» **What is being asked**
Leave the images aside and repeat the whole listing exactly.

» **Collected material**
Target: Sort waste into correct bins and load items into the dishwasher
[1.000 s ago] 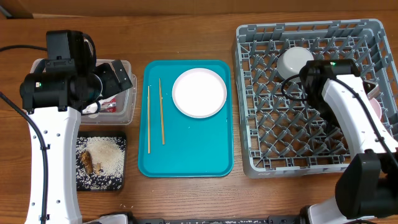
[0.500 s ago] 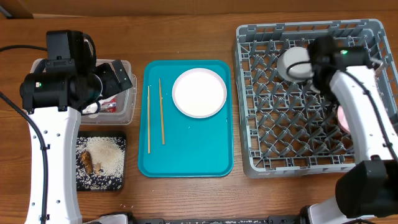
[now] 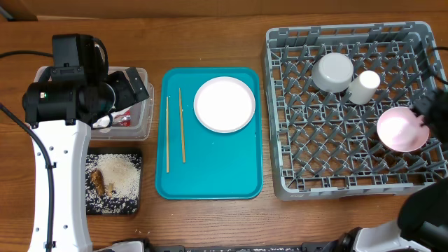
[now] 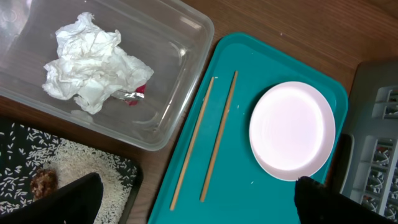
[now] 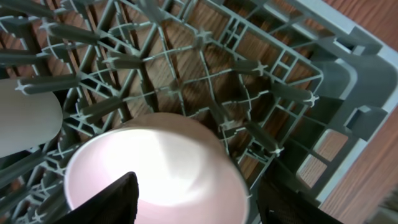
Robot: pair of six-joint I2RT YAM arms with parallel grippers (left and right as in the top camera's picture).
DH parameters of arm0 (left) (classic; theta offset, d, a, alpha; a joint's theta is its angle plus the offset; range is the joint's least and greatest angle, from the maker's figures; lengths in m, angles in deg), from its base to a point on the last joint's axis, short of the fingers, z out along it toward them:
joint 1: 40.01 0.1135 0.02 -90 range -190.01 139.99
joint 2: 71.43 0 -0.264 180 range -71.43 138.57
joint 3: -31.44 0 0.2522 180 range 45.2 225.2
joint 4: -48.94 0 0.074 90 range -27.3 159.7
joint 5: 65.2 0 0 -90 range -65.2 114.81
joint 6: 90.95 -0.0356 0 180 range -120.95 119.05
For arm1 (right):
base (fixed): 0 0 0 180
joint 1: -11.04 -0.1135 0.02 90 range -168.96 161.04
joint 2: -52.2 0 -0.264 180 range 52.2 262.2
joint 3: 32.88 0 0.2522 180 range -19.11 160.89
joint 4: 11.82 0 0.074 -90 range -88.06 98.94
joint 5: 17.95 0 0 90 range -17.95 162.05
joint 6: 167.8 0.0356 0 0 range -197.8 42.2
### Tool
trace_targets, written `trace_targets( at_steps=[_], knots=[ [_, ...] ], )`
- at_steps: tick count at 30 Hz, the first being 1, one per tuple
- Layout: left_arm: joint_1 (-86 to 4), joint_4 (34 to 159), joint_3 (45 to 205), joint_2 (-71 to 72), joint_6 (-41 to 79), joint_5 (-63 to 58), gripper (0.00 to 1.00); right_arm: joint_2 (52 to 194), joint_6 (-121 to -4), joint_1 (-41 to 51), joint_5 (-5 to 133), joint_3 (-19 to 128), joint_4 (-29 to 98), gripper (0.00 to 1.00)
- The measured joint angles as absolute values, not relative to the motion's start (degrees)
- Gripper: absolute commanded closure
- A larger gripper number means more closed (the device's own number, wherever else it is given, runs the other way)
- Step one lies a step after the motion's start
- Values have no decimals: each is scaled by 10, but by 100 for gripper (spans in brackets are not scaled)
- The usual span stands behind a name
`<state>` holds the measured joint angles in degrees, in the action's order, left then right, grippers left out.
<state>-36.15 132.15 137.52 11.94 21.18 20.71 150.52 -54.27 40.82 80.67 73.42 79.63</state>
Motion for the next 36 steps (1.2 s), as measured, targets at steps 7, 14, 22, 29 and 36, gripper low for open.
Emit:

» **Task solution**
Target: Sort waste into correct bins and load items into the dishwasher
[1.000 s ago] 
[0.500 s ago] 
[now] 
[now] 
[now] 
Robot: pair of six-joint I2RT YAM arms with parallel grippers (left and right as in the top camera's picture).
DH parameters of arm0 (left) (classic; theta offset, d, a, alpha; a joint's theta is its angle plus the offset; range is the joint's least and greatest angle, from the maker's figures; lengths in m, angles in deg), from its base to a point on the last joint's axis, short of the fingers, z out along it toward them:
joint 1: 40.01 0.1135 0.02 -90 range -190.01 139.99
joint 2: 71.43 0 -0.264 180 range -71.43 138.57
joint 3: -31.44 0 0.2522 180 range 45.2 225.2
joint 4: -48.94 0 0.074 90 range -27.3 159.7
joint 5: 65.2 0 0 -90 range -65.2 114.81
joint 6: 90.95 -0.0356 0 180 range -120.95 119.05
For arm1 (right):
base (fixed): 0 0 0 180
joint 1: -11.04 -0.1135 0.02 90 range -168.96 161.04
joint 2: -52.2 0 -0.264 180 range 52.2 262.2
joint 3: 32.88 0 0.2522 180 range -19.11 160.89
joint 4: 11.82 0 0.074 -90 range -88.06 98.94
joint 5: 17.95 0 0 90 range -17.95 162.05
joint 6: 167.8 0.0356 0 0 range -197.8 42.2
### Tool
trace_targets, written `trace_targets( at_steps=[_], knots=[ [_, ...] ], )`
- at_steps: tick count at 30 Hz, the first being 1, one per tuple
- Layout: left_arm: joint_1 (-86 to 4), joint_4 (34 to 159), joint_3 (45 to 205), joint_2 (-71 to 72), joint_6 (-41 to 79), joint_5 (-63 to 58), gripper (0.00 to 1.00); right_arm: joint_2 (52 to 194), joint_6 (-121 to -4), joint_1 (-41 to 51), joint_5 (-5 to 133), joint_3 (-19 to 128), joint_4 (-29 to 98), gripper (0.00 to 1.00)
- The measured joint angles as absolute values, not relative to the motion's start (degrees)
- Gripper: absolute commanded closure
- A larger gripper number means more closed (the device's own number, wherever else it is given, runs the other way)
- Step one lies a step after the motion's start
- Values have no decimals: each is scaled by 10, but by 100 for gripper (spans in brackets are not scaled)
- The usual span stands behind a name
`<state>` holds the measured joint angles in degrees, in the action's order, left then right, grippers left out.
<state>-36.15 132.15 137.52 11.94 21.18 20.71 150.52 -54.27 40.82 80.67 73.42 79.63</state>
Motion for the next 36 steps (1.2 s), as measured, targets at steps 7, 14, 22, 29 and 36, gripper low for open.
Emit:

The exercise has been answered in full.